=== Section Start ===
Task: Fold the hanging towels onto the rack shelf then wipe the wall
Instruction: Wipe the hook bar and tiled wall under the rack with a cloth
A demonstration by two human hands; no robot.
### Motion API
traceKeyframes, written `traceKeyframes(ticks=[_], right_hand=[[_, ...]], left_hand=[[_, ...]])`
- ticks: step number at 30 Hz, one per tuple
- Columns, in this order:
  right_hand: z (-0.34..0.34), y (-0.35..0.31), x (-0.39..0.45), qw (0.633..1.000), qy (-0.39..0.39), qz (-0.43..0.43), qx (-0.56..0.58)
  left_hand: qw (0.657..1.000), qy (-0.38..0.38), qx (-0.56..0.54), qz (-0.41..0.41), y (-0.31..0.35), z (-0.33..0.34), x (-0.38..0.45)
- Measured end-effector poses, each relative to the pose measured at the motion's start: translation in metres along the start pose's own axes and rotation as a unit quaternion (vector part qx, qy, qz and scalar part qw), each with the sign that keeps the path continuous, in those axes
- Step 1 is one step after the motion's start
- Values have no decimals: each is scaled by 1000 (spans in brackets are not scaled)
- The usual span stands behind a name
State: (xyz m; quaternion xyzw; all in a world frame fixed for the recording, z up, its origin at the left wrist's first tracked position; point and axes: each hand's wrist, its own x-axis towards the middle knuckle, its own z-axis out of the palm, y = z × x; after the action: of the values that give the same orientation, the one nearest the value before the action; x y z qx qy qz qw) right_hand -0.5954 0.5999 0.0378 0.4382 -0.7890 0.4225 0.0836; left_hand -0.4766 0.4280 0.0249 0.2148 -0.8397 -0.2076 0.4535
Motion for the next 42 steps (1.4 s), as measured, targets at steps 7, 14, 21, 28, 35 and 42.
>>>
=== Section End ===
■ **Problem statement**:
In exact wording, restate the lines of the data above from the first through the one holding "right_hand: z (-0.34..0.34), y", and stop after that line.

■ **Exercise solution**:
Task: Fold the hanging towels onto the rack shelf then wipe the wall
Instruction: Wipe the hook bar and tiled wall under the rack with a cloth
A demonstration by two human hands; no robot.
### Motion API
traceKeyframes, written `traceKeyframes(ticks=[_], right_hand=[[_, ...]], left_hand=[[_, ...]])`
- ticks: step number at 30 Hz, one per tuple
- Columns, in this order:
  right_hand: z (-0.34..0.34), y (-0.35..0.31), x (-0.39..0.45), qw (0.633..1.000), qy (-0.39..0.39), qz (-0.43..0.43), qx (-0.56..0.58)

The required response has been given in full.